[ACTIVITY]
Of the material below, the lines to be retyped are those from the line containing "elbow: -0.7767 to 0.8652" through the line containing "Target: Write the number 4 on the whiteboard", inclusive; reproduce them exactly.

:: PROVIDED MATERIAL ::

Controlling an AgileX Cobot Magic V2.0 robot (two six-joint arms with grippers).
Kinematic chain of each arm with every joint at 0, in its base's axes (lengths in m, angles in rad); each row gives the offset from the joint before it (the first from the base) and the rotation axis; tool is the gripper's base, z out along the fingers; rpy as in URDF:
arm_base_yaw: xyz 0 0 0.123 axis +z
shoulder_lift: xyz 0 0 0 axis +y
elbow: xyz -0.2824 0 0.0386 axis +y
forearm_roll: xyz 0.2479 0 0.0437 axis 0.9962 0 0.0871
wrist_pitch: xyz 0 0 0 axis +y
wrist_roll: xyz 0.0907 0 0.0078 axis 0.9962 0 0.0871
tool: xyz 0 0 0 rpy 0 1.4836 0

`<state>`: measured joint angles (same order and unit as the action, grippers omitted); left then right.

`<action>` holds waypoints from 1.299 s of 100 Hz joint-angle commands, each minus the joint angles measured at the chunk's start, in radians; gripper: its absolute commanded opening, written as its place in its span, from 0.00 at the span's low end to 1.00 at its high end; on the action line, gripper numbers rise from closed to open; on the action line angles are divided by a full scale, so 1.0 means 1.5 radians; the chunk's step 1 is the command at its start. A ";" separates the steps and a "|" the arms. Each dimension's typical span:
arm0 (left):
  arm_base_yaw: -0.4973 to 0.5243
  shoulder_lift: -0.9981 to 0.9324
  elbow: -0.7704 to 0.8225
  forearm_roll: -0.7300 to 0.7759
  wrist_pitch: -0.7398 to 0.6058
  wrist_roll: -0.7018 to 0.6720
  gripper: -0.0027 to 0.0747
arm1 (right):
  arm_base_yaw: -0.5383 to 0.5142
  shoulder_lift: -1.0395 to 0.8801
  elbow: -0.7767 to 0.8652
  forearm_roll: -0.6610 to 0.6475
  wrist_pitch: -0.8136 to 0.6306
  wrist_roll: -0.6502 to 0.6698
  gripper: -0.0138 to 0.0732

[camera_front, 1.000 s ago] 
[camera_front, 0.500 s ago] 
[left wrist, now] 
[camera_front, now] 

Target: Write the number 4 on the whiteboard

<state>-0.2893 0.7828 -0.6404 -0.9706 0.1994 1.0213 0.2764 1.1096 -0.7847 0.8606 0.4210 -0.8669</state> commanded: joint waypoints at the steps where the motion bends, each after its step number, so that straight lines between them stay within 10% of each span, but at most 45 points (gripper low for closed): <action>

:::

[ANSWER TO THIS EXERCISE]
  elbow: -0.7767 to 0.8652
  forearm_roll: -0.6610 to 0.6475
  wrist_pitch: -0.8136 to 0.6306
  wrist_roll: -0.6502 to 0.6698
  gripper: -0.0138 to 0.0732

[camera_front, 1.000 s ago] 
[camera_front, 0.500 s ago] 
[left wrist, now] 
[camera_front, now] 

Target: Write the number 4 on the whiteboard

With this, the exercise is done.